== Supplied material ==

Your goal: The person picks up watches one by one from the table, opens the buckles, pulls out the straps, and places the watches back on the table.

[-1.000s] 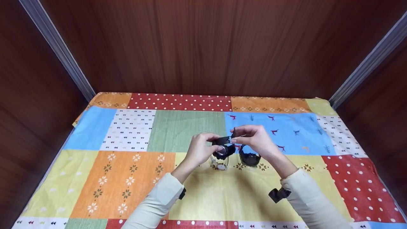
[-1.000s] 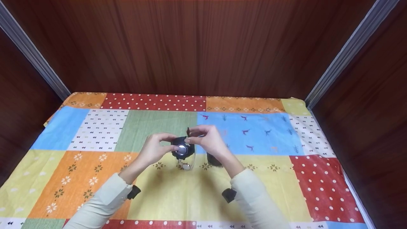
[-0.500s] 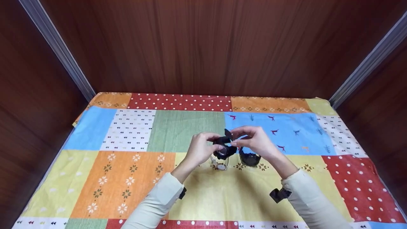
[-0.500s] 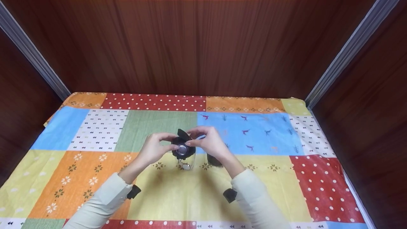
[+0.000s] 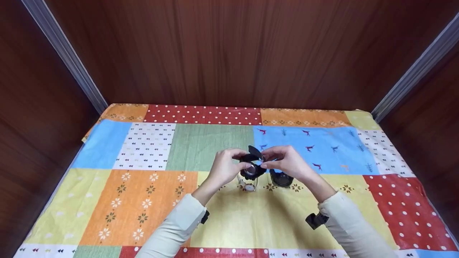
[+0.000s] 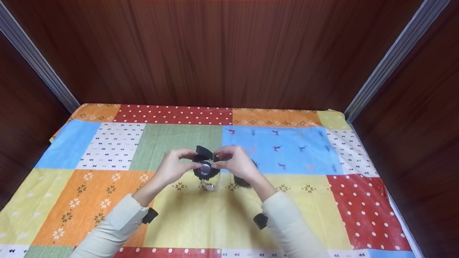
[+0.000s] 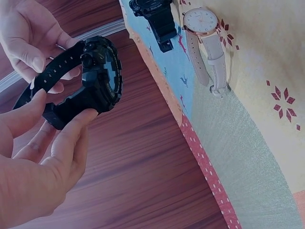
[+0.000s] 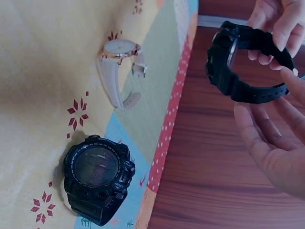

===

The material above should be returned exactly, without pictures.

__Answer section__.
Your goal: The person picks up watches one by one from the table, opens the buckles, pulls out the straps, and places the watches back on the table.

[-1.000s] 
[-1.000s] 
[-0.500s] 
[-0.500s] 
[+0.000s] 
[+0.000s] 
[+0.000s] 
[+0.000s] 

The required output has been given in full.